En Belgique, Blokker annonçait, le 7 février dernier, la fermeture de 69 magasins et la suppression de 302 emplois. À Bruxelles, sept magasins sont concernés, dont celui d’Agnès*, qui travaille chez Blokker depuis 22 ans.

"Ici ça fait plus d’une dizaine d’années qu’on est ouvert. Au début, notre clientèle était attirée par les réclames, mais le groupe en fait moins et propose des produits de plus en plus chers. Les clients ne suivent plus. Depuis les attentats, ils viennent encore moins. L’annonce du plan de restructuration a empiré les choses, parce que certains clients pensent qu’on est déjà fermé et s’étonnent de nous trouver encore là.

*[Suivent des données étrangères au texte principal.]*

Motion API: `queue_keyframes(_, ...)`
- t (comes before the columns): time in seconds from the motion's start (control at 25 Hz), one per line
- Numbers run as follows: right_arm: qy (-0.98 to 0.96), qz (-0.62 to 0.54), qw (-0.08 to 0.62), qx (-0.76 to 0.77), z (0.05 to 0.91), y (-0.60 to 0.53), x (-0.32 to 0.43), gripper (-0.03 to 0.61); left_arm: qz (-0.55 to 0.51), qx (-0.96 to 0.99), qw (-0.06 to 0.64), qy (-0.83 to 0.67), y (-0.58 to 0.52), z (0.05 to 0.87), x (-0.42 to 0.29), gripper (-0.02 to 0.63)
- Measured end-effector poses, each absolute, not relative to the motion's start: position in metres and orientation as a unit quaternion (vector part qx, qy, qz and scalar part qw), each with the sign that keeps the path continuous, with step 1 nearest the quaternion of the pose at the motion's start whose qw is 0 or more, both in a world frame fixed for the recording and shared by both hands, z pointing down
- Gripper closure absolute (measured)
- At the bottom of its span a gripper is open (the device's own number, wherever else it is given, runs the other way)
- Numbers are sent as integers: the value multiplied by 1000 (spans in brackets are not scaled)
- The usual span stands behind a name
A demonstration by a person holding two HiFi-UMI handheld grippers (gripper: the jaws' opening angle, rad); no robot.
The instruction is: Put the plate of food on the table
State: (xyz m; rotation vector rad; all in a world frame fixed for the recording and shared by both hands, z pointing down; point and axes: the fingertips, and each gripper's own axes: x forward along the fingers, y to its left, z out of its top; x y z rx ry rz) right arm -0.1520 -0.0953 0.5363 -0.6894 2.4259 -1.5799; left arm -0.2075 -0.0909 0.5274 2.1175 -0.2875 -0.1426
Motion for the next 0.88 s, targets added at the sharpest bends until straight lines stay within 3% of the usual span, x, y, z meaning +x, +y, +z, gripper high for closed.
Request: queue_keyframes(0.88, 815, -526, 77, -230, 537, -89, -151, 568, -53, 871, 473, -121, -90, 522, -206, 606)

On ne sait pas quand on doit partir, ni comment. Les bureaux ne nous disent rien. Même si c’est sûrement stratégique, on a l’impression qu’ils se foutent de nous. Le bruit court que les employés seraient repris dans un autre Blokker, dont la fermeture est annoncée pour plus tard. Mais c’est seulement une rumeur. Nous, on a toutes 20 ans de maison. On a sacrifié nos familles. On s’est investies dans ce travail. On s’arrangeait pour faire garder nos gosses quand il y avait un inventaire le dimanche et on répondait toujours présentes. Et voilà le merci qu’on obtient."

Anne-Sophie* travaille chez Blokker depuis 31 ans. Son magasin va fermer. Pour nous parler, elle se place dans les angles morts des caméras: le groupe leur a donné des "directives pour ne rien dire". D’ailleurs, même les employés des Blokker qui restent ouverts sont à cran et refusent de nous répondre.

"Notre magasin a vu ses chiffres diminuer de moitié, trois mois seulement après son implantation, quand un concurrent a ouvert juste à côté. Je pense que notre fermeture est justifiée, parce qu’on manque de clients et que le loyer est trop élevé. L’annonce de la fermeture a d’ailleurs aussi fait fuir les clients. Ils nous appellent pour savoir quand on va liquider. Ou alors ils hésitent à acheter de l’électroménager, de peur d’avoir des problèmes avec les garanties. De toute façon, en général, Blokker perd sa clientèle. À la base, ils vendaient surtout des articles de ménage. Mais maintenant, on peut en trouver n’importe où. Et puis ils ne font aucun effort pour diversifier leurs promotions et leurs produits, c’est tout le temps la même chose qu’on propose aux clients. Alors je comprends tout à fait que le groupe doit réorganiser et restructurer ses magasins. Mais j’ai quand même très mal pris l’annonce de la fermeture. C’est toujours le personnel qui en pâtit. Rien n’est prévu pour nous pour l’instant. Ils sont censés voir s’il y a des départs volontaires ou des départs à la prépension… Pour ceux qui ne comptaient pas partir, c’est une autre histoire."